Task item.
Go through the records below from the first line and print each one exactly, stopping after the line that contains "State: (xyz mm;". Do not print pictures or anything past that line.

(Data items)
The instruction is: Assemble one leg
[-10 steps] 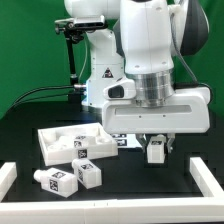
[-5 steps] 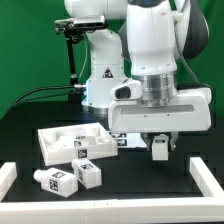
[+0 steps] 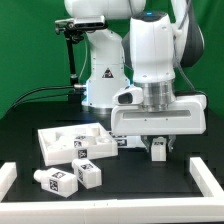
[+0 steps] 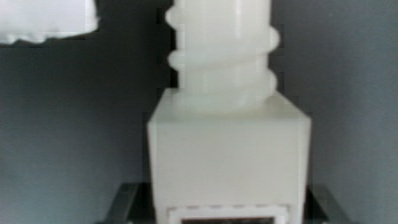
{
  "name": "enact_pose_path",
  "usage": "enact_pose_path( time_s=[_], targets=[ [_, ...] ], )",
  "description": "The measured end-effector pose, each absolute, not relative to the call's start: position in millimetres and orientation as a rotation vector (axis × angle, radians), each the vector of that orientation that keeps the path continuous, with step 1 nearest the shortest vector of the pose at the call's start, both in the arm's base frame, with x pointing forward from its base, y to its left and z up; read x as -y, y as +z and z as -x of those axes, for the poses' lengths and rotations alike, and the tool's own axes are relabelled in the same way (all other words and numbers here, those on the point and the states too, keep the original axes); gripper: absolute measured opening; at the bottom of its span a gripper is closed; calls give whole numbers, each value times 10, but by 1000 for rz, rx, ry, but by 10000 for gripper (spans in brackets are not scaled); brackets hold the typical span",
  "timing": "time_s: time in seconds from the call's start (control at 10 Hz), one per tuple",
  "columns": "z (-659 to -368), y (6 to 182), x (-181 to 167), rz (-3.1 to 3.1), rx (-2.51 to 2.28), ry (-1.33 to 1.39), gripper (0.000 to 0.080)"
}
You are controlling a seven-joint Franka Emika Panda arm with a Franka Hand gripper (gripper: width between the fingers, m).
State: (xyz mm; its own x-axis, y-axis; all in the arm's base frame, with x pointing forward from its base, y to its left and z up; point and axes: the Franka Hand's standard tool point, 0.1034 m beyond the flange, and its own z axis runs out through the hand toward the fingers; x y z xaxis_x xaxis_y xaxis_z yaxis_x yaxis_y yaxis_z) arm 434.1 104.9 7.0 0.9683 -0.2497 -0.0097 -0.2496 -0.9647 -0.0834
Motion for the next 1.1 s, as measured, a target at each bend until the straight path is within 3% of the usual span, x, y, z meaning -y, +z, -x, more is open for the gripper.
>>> enact_pose_path(
  time_s=[0.6,0.7,0.8,0.9,1.0,1.1],
  targets=[
    [-4267,53,-1206,3042,-333,6,262],
    [-4267,53,-1206,3042,-331,6,355],
    [-4267,53,-1205,3042,-329,6,504],
    [-4270,71,-1177,3047,-307,27,504],
    [-4323,204,-1039,3053,-268,60,616],
    [-4374,373,-857,3054,-245,58,644]
  ],
)
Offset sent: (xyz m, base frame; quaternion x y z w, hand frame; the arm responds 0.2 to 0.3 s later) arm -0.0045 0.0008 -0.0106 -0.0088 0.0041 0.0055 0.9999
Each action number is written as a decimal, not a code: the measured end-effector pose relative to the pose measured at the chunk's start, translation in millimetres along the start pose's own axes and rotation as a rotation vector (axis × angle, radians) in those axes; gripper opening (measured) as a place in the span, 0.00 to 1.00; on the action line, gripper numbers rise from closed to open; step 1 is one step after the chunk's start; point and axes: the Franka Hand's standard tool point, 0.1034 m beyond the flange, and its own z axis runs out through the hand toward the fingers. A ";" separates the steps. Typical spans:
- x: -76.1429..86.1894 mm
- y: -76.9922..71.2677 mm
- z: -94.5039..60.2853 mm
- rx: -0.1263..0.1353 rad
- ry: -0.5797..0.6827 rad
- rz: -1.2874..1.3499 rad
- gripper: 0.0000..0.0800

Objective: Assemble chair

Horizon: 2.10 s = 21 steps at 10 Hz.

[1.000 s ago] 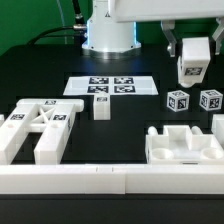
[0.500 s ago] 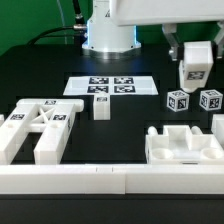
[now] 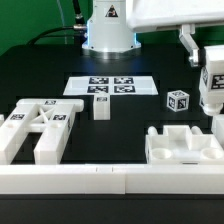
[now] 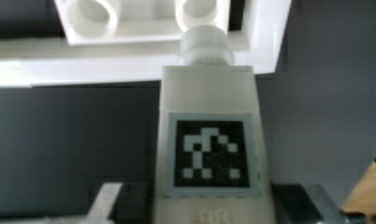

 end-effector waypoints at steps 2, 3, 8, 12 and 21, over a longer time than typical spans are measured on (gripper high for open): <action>-1.3 0.7 9.5 -0.002 -0.007 -0.038 0.36; -1.7 0.1 9.7 -0.001 -0.007 -0.039 0.36; -3.8 -6.4 18.5 0.000 0.106 -0.109 0.36; -9.9 -5.0 26.6 -0.004 0.079 -0.121 0.36; -25.2 -3.7 43.5 -0.008 0.049 -0.129 0.36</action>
Offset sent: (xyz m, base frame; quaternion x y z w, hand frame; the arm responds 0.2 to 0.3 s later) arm 0.0000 0.0000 0.0000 0.0000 0.0000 0.0000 1.0000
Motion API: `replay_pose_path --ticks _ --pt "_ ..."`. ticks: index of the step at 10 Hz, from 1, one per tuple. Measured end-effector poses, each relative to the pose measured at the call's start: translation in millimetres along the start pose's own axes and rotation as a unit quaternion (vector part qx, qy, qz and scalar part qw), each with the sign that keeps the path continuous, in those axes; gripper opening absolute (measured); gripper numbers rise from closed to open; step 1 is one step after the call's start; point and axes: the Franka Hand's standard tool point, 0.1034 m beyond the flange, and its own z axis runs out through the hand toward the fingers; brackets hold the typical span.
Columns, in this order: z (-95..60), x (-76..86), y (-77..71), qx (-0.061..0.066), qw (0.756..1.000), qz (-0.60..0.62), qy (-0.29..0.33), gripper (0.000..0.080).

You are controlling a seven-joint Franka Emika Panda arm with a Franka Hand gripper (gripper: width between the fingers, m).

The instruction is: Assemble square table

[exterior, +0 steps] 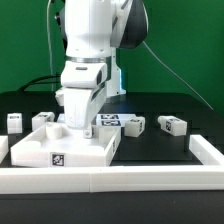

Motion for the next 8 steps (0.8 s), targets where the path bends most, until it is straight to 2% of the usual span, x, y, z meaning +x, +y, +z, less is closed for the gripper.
replay_pose_path --ticks 3,4,5,7,8 --pt "0.0 -0.1 0.1 0.0 1.0 0.0 0.0 0.0061" --pt "-0.3 -4.2 3.1 -0.002 0.998 -0.055 0.0 0.0061" --pt "-0.4 -3.7 5.2 -0.007 0.997 -0.071 0.001 0.0061" --pt "-2.1 10.9 7.7 -0.021 0.992 -0.125 -0.006 0.0061" --pt "-1.4 10.8 7.0 -0.02 0.992 -0.124 -0.006 0.0061"
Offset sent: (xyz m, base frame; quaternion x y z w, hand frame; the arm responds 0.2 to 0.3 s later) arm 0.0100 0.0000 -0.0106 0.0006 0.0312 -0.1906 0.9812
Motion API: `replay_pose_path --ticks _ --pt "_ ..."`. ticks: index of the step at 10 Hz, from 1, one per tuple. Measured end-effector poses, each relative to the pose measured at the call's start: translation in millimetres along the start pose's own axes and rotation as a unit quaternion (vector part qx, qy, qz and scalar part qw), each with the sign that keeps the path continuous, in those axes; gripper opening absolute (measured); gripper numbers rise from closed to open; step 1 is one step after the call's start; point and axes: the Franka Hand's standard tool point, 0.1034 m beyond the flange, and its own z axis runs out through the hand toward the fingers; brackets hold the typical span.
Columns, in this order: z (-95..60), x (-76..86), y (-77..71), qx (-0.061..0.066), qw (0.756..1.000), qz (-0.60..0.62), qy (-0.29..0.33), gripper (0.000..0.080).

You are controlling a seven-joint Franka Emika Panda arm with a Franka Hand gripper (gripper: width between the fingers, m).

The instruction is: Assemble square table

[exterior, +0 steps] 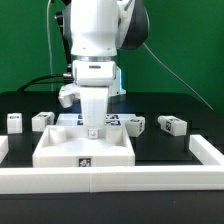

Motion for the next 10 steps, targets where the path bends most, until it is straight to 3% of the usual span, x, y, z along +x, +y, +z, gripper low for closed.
replay_pose_path --ticks 3,10 --pt "0.3 2.5 0.2 -0.001 1.0 -0.001 0.001 0.0061" --pt "1.1 69.0 11.7 -0.007 0.999 -0.051 0.017 0.0061"
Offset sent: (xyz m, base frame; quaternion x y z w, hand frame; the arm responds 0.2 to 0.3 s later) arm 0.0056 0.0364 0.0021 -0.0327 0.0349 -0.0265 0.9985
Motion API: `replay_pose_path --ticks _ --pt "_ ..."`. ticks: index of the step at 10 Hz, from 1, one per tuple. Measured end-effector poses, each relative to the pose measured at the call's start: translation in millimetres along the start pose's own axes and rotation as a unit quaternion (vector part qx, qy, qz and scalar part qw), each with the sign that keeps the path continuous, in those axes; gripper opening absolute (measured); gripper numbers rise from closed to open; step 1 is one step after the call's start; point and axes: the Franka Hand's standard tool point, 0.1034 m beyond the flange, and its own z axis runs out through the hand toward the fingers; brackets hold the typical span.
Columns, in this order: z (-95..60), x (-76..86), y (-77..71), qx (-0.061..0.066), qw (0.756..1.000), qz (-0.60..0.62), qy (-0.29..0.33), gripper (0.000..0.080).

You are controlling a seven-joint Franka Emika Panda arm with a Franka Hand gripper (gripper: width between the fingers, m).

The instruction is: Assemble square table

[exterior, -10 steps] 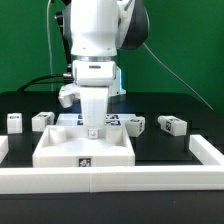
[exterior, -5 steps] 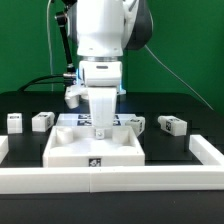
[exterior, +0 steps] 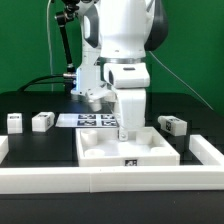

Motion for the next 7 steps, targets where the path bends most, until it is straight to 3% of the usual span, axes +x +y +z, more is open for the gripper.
replay_pose_path --ticks 7 --pt "0.1 44.2 36.6 -0.013 0.999 0.043 0.007 0.0061"
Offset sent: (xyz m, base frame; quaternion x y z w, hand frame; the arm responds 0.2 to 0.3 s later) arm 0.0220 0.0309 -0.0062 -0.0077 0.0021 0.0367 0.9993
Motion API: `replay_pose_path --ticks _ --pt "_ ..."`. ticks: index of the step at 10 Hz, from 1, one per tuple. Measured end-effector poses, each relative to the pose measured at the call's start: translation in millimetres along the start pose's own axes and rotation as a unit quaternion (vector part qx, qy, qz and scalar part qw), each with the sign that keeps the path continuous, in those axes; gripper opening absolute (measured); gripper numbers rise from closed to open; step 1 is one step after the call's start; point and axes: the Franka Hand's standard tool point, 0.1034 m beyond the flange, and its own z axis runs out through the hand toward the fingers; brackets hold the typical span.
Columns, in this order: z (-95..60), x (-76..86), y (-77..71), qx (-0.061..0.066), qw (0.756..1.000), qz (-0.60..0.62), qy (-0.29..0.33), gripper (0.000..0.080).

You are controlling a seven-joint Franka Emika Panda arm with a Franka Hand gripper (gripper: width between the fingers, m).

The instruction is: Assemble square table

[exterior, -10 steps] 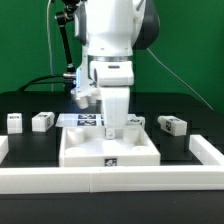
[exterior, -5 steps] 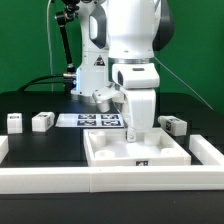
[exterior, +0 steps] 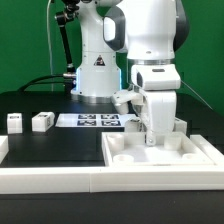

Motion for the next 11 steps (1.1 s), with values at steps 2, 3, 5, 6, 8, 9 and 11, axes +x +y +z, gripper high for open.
replay_pose_path --ticks 2,3,5,6,8,9,11 --pt "-1.2 5.1 1.4 0.007 1.0 0.003 -0.003 0.0061" --pt "-0.2 3.8 0.7 0.008 1.0 0.004 -0.003 0.0061" --pt "0.5 3.2 0.3 0.009 1.0 0.005 -0.003 0.0061" --pt "0.8 3.0 0.0 0.01 1.0 0.005 -0.003 0.0153" --pt "1.0 2.4 -0.1 0.01 1.0 0.006 -0.003 0.043" --pt "-1.7 1.1 0.3 0.008 1.0 0.009 -0.003 0.0596" --pt "-17.3 0.1 2.9 -0.002 1.0 0.011 -0.006 0.0633"
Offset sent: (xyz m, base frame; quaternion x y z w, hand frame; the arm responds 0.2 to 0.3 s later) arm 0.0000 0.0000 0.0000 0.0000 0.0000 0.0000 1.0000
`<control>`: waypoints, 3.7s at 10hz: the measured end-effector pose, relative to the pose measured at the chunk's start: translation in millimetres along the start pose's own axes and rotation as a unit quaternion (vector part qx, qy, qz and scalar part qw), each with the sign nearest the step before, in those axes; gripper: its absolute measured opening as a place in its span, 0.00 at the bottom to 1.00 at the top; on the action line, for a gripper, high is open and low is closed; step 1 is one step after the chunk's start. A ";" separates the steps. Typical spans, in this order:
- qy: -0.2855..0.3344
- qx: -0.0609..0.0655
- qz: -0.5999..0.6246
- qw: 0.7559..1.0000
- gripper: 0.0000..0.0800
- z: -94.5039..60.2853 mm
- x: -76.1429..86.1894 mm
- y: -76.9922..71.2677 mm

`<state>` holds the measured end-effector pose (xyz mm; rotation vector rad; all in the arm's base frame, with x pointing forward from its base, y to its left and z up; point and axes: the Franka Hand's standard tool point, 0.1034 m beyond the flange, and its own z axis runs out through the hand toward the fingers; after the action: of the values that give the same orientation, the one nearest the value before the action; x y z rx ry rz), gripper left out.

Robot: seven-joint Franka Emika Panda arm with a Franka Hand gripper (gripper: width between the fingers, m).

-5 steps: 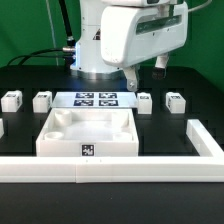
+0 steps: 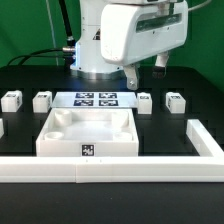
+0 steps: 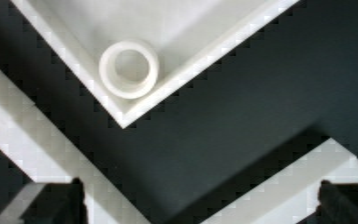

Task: Assemble square table

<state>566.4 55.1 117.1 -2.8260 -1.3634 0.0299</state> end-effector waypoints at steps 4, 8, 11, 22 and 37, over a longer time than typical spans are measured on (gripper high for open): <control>0.001 0.002 -0.136 0.991 0.81 24.3 -27.1 -9.6; 0.000 0.005 -0.154 0.988 0.81 33.0 -39.5 -11.0; 0.010 -0.009 -0.245 0.969 0.81 40.8 -58.4 -8.5; 0.008 0.011 -0.324 0.946 0.81 85.1 -124.6 -35.4; 0.019 0.004 -0.328 0.944 0.07 114.5 -133.6 -51.1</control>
Offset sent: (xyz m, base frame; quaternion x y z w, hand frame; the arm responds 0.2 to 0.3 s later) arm -0.0304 -0.0159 -0.0196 0.0249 -0.0251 -0.1783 0.9833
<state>441.1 -18.2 5.3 -2.2018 -2.1948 -0.0207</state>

Written answer.
The instruction is: Assemble one leg
[-10 steps] 
[-5 steps] 
[+0 steps] 
[+0 steps] 
{
  "name": "enact_pose_path",
  "usage": "enact_pose_path( time_s=[_], targets=[ [_, ...] ], )",
  "description": "The measured end-effector pose, each absolute, not relative to the call's start: position in millimetres and orientation as a rotation vector (axis × angle, radians), each the vector of that orientation that keeps the path continuous, with step 1 nearest the shortest vector of the pose at the call's start, both in the arm's base frame, with x pointing forward from its base, y to its left and z up; read x as -y, y as +z and z as -x of those axes, for the poses' lengths and rotations alike, and the tool's own axes are relabelled in the same way (all other words and numbers here, those on the point and the states too, keep the original axes); gripper: absolute measured opening; at the bottom of its span a gripper is closed; calls give whole numbers, each value times 10, but by 1000 for rz, rx, ry, but by 10000 for gripper (spans in brackets are not scaled); brackets hold the typical span",
  "timing": "time_s: time in seconds from the call's start (control at 10 Hz), one per tuple",
  "columns": "z (-659 to -368), y (6 to 182), x (-181 to 167), rz (-3.1 to 3.1), rx (-2.51 to 2.28), ry (-1.33 to 1.39), gripper (0.000 to 0.080)"
}
You are controlling a seven-joint Franka Emika Panda arm with a Franka Hand gripper (gripper: width between the fingers, m).
State: (xyz mm; its own x-axis, y-axis; all in the arm's base frame, with x pointing forward from its base, y to its left and z up; point and axes: the Franka Hand's standard tool point, 0.1034 m beyond the flange, and its own z axis runs out through the hand toward the fingers; x y z xaxis_x xaxis_y xaxis_z yaxis_x yaxis_y yaxis_z) arm 434.1 104.9 7.0 0.9683 -0.2497 -0.0097 -0.2496 -0.9647 -0.0834

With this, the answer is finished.